■ The task
Search the listing below for lines containing the string "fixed". Reply with their count only.

■ Input data
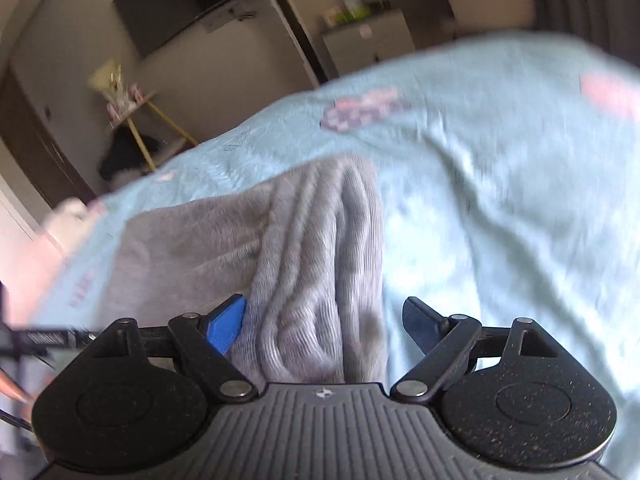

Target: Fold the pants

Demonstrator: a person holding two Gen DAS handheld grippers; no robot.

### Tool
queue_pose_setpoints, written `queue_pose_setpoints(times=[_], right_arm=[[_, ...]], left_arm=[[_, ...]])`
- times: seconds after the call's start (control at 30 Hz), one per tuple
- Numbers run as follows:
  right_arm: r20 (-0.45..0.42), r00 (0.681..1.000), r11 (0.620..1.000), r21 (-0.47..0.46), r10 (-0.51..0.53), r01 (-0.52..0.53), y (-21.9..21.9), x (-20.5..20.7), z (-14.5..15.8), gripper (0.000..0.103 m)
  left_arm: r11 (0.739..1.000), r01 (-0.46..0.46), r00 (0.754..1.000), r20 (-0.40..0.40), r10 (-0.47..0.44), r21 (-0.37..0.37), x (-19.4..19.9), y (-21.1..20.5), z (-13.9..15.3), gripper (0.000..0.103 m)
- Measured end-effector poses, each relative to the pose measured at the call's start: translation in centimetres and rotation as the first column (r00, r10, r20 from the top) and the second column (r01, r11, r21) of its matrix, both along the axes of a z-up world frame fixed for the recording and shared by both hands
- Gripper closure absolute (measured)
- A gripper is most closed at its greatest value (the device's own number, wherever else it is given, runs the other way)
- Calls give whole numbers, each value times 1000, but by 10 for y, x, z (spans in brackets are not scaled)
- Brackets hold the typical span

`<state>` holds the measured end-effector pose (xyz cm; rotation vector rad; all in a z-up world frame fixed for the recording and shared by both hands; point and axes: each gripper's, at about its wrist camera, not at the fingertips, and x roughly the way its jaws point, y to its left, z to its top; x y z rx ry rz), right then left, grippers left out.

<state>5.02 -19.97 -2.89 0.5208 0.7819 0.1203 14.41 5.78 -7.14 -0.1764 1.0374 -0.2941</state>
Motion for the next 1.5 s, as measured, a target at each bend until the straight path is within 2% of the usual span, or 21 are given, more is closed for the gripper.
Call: queue_pose_setpoints(times=[0.1, 0.17, 0.27, 0.37, 0.4, 0.47, 0.5, 0.6, 0.7, 0.77, 0.8, 0.9, 0.97, 1.13, 1.2, 1.23, 1.27, 1.33, 1.4, 1.43, 1.5], right_arm=[[-70, 998, 986, 166, 12, 0, -13, 11, -15, 15], [-103, 994, 978, 209, 35, -12, -15, 22, -26, 11], [-111, 992, 959, 281, 67, -33, -19, 38, -33, 5], [-114, 989, 947, 315, 95, -55, -19, 51, -34, 5], [-108, 989, 945, 320, 102, -62, -19, 53, -35, 6], [-94, 991, 942, 331, 94, -58, -23, 57, -37, 18], [-95, 992, 937, 346, 84, -46, -27, 58, -39, 30], [-91, 992, 916, 397, 91, -48, -34, 63, -46, 31], [-104, 990, 916, 399, 93, -44, -30, 72, -46, 29], [-112, 990, 924, 381, 88, -39, -24, 76, -44, 28], [-117, 990, 931, 363, 75, -28, -21, 78, -42, 29], [-107, 994, 955, 296, 35, -1, -10, 74, -30, 38], [-76, 996, 966, 258, 41, -20, -5, 72, -19, 41], [-1, 999, 968, 249, 39, -37, -4, 85, 17, 43], [28, 999, 975, 219, 16, -21, -6, 94, 33, 42], [27, 1000, 979, 203, 1, -6, -9, 99, 39, 37], [19, 1000, 985, 174, -19, 16, -12, 105, 43, 33], [10, 996, 995, 53, -90, 90, -18, 109, 52, 23], [39, 988, 981, -118, -151, 155, -20, 102, 63, 20], [48, 988, 976, -159, -146, 152, -19, 98, 66, 15], [66, 995, 977, -194, -81, 92, -10, 86, 66, 14]], left_arm=[[998, 6, 999, -49, -9, -67, 5, 1, 0, 3], [991, 4, 997, -72, -13, -132, 12, 1, -4, 3], [983, -37, 995, -97, 19, -178, 24, 3, -10, 3], [970, -60, 993, -116, 34, -236, 36, 6, -13, 3], [964, -73, 992, -120, 43, -255, 39, 7, -12, 6], [944, -88, 992, -118, 53, -319, 43, 9, -11, 12], [937, -89, 992, -116, 52, -339, 44, 9, -11, 12], [943, -71, 992, -123, 33, -325, 50, 8, -21, 15], [958, -21, 995, -102, -8, -285, 57, -3, -22, 12], [964, -20, 995, -98, -6, -264, 60, -10, -20, 18], [966, -32, 995, -96, 8, -257, 60, -10, -19, 38], [948, -96, 992, -113, 65, -304, 61, 0, -16, 64], [939, -94, 993, -93, 66, -330, 57, 6, -9, 70], [921, -51, 999, -8, 52, -386, 60, -5, 25, 71], [926, -61, 998, 6, 69, -373, 69, -13, 37, 68], [933, -80, 996, 5, 87, -352, 74, -16, 41, 63], [938, -112, 993, -4, 117, -327, 81, -18, 42, 52], [952, -170, 985, -14, 172, -253, 83, -18, 40, 47], [974, -171, 985, -15, 171, -147, 77, -20, 37, 41], [981, -164, 986, 5, 165, -104, 70, -22, 34, 41], [987, -150, 986, 66, 154, -66, 48, -23, 29, 37]])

■ Solution for this exercise
2